Музыка несовершенна, а в величайших мелодических творениях (Вивальди!) даже фальшива. Но, как Шостакович, пробиваться сквозь условность и грубость музыки? Музыка – ближайшая к душевному движению штука, только она наиболее полно может скопировать ее страшное движение. И Шостакович сближает эти начала – грубые звуки, смертную, страдающую душу – и в этом не находит, но ищет смысл человеческой жизни. И жизнь вокруг него, для этого тяжелейшего, но такого прекрасного человеческого действия, расчищала пространство.
Прекрасное занятие (без побрякушки Бога и без вранья о светлом будущем здесь, на Земле): понятие слито воедино, достичь в истинно человеческом занятии – в музыке – правды о несущемся, исчезающем, живом потоке жизни. Занятие бесполезное – все равно будут держать стальные крючки хоть букв, хоть цифр, хоть нот – подобие, даже в гениальном случае, будет грубым, приблизительным. Но подобие будет! И самое важное (то, что и есть безнадежно человеческое, таинственное, сокровенное) – это то, что к нему будет – средь душевного хаоса и сора – стремление. Тяга эта, как будто из сопла реактивного двигателя, - чудовищно жаркая, белая, неукротимая.
Белая тяга (а тянуть, ой, как тяжко, но некоторые тянут, и здесь-то вновь появляется на горизонте тусклое солнце воли). «Тянут» иные - есть плата человечества за безнадежно пытающихся. Они, иные, может быть, не менее талантливы шостаковичей и прокофьевых. Эти иные знают, что те же шостаковичи и прокофьевы частенько попадали в их лагерь – в моменты, нет, не слабости и усталости (эти иные страшно энергичны, может, даже энергичнее «стремящихся»), а в моменты «перерождения». Трудно не «перерождаться» порой: но стиль гармонии-то отброшен, Моцарты и Гайдны изгнаны в прошлое, и топтаться «стремящимся» приходится на той же площадке, с иными.
Знают иные, что музыка тоньше и совершеннее всех выразительных средств. Они раскапывают, специально расчесывают, углубляют эту разницу. Делают это с отрицательными намерениями. Им смешно, они хохочут над убожеством писаний и художеств.

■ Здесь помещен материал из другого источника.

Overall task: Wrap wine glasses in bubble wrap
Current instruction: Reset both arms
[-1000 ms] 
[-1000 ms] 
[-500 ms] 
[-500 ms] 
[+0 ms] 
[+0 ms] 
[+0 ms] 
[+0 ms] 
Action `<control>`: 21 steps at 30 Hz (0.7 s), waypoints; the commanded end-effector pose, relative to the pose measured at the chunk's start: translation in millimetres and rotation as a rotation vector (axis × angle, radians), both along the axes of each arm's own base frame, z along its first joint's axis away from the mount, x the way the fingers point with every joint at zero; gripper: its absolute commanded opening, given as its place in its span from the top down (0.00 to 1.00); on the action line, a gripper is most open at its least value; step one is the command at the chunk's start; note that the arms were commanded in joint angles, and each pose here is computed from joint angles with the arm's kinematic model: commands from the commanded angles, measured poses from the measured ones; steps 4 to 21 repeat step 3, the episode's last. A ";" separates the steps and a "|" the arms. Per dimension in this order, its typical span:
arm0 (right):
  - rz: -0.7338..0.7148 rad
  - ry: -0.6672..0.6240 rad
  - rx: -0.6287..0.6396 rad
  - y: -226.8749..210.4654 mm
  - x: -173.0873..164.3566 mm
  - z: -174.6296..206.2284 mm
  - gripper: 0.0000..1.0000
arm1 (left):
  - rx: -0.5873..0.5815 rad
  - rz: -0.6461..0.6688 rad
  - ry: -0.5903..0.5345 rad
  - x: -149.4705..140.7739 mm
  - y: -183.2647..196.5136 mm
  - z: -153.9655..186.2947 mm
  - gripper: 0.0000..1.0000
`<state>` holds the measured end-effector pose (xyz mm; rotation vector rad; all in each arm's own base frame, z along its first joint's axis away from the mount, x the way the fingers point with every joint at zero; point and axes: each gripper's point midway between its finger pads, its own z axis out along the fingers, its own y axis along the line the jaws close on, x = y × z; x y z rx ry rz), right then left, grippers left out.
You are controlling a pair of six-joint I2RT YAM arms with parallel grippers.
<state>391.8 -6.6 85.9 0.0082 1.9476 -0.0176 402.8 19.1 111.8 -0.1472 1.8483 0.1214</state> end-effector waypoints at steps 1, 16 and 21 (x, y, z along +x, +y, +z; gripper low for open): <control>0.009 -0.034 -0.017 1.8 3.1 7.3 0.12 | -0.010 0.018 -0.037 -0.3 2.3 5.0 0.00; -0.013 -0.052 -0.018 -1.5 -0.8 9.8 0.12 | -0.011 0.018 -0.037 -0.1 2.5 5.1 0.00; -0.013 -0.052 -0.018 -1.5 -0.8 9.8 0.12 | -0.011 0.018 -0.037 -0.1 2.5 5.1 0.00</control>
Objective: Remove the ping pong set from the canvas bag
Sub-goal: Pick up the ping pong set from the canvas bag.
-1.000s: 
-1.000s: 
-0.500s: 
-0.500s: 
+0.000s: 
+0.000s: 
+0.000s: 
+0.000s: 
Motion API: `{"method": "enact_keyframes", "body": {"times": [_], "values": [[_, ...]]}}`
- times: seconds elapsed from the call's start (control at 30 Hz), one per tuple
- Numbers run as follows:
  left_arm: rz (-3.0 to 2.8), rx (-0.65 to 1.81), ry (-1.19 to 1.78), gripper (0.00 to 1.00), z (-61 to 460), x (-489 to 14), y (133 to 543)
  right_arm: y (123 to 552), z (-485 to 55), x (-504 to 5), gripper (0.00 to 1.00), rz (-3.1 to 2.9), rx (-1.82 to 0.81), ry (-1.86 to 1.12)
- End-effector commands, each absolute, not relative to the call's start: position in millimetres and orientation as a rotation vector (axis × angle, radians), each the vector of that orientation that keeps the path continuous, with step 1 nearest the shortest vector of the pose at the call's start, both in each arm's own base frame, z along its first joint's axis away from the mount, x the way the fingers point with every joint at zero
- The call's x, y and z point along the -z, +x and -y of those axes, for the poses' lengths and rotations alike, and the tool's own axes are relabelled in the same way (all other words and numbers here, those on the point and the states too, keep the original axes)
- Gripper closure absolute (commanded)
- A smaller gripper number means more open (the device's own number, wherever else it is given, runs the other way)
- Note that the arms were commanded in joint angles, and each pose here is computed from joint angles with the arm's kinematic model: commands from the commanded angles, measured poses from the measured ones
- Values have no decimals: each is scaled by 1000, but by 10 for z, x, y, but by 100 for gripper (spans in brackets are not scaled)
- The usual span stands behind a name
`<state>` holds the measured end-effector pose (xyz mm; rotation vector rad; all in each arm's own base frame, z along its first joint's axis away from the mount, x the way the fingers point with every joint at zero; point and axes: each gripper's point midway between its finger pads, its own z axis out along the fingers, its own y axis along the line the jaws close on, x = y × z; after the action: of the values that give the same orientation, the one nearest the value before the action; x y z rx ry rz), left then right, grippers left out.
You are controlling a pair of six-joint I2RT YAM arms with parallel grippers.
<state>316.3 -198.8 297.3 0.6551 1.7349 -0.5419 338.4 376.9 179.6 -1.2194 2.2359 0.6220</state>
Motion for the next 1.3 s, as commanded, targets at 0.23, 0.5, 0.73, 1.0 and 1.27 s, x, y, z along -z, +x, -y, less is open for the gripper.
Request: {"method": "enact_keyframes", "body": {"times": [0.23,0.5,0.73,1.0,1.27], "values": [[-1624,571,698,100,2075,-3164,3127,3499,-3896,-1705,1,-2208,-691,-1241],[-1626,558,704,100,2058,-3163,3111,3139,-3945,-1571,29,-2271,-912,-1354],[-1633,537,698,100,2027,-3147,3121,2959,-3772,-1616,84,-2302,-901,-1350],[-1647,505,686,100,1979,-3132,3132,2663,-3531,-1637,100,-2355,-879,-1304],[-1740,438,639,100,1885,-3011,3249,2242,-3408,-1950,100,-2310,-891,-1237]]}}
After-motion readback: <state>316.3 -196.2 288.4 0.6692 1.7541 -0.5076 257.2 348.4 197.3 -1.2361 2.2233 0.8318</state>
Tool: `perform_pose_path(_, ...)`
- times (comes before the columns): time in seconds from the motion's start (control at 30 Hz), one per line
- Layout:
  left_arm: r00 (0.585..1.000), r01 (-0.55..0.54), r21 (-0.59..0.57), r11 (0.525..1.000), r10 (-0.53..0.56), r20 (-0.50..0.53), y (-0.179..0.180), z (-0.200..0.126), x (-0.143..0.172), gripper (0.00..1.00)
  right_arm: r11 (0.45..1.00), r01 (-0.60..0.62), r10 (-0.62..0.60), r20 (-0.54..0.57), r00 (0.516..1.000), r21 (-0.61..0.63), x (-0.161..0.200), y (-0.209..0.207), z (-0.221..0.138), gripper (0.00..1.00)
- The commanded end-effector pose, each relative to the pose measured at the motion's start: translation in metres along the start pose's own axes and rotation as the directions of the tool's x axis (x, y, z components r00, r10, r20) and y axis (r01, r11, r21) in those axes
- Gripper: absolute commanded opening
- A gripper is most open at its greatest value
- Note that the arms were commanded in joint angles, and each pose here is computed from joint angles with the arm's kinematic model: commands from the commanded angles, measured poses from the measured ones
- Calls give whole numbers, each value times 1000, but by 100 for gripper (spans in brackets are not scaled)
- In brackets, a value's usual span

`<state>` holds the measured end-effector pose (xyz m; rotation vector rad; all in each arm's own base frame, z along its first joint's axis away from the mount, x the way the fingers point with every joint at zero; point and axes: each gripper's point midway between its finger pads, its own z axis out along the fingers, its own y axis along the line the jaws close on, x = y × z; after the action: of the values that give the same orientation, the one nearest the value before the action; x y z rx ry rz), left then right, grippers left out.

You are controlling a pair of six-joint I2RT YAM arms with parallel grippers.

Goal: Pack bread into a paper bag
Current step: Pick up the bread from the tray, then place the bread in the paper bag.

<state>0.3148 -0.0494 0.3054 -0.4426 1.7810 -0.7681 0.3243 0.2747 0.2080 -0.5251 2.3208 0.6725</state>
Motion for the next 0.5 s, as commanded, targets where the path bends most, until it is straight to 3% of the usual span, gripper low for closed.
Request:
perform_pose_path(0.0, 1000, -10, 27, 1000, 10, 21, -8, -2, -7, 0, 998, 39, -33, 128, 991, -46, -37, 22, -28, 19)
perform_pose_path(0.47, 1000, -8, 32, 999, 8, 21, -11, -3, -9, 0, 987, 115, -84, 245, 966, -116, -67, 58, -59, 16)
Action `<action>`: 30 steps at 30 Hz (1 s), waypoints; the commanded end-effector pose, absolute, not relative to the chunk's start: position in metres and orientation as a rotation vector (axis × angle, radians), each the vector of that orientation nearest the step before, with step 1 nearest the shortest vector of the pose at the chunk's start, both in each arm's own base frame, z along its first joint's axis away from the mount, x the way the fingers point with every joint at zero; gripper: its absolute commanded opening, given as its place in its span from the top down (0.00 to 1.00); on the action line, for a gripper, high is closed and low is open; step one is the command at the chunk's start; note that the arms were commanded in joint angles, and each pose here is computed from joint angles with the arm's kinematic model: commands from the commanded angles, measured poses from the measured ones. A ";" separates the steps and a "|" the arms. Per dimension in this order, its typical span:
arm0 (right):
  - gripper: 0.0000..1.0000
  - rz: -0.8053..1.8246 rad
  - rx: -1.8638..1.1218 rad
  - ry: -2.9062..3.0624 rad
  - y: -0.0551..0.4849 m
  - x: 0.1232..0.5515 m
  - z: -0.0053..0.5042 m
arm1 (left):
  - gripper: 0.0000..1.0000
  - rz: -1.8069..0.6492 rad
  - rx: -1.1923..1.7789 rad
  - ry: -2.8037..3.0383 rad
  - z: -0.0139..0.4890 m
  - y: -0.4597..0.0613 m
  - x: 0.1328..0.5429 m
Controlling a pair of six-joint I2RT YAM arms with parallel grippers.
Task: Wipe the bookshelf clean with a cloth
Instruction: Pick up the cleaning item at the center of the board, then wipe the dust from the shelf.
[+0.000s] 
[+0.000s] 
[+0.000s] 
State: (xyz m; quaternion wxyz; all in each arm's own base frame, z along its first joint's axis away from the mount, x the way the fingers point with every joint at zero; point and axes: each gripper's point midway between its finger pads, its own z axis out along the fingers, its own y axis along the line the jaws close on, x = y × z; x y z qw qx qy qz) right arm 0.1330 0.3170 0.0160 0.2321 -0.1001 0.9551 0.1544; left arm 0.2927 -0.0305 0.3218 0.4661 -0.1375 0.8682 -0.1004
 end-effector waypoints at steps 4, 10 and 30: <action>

О, как чувствовал эту мерзкую усмешку писатель Толстой. Надменную, превосходительную сторону музыки. Музыка может течь сладкими миазмами, струиться гниловатыми потоками и медовым ядом. Написал «Крейцерову сонату». Не люди там главные, а музыка. Уж здесь-то писатель Толстой отомстил за свое ремесло. Но все равно, несмотря на «Войну и мир» (не зря Прокофьев суетился со своей оперой), несмотря на эту гигантскую литературную ораторию, гайдновские оратории выше и полнее, «Реквием» Берлиоза скажет любому тонко чувствующему человеку больше и лучше. Не о жизни. Нет. О непосредственном движении жизни и души.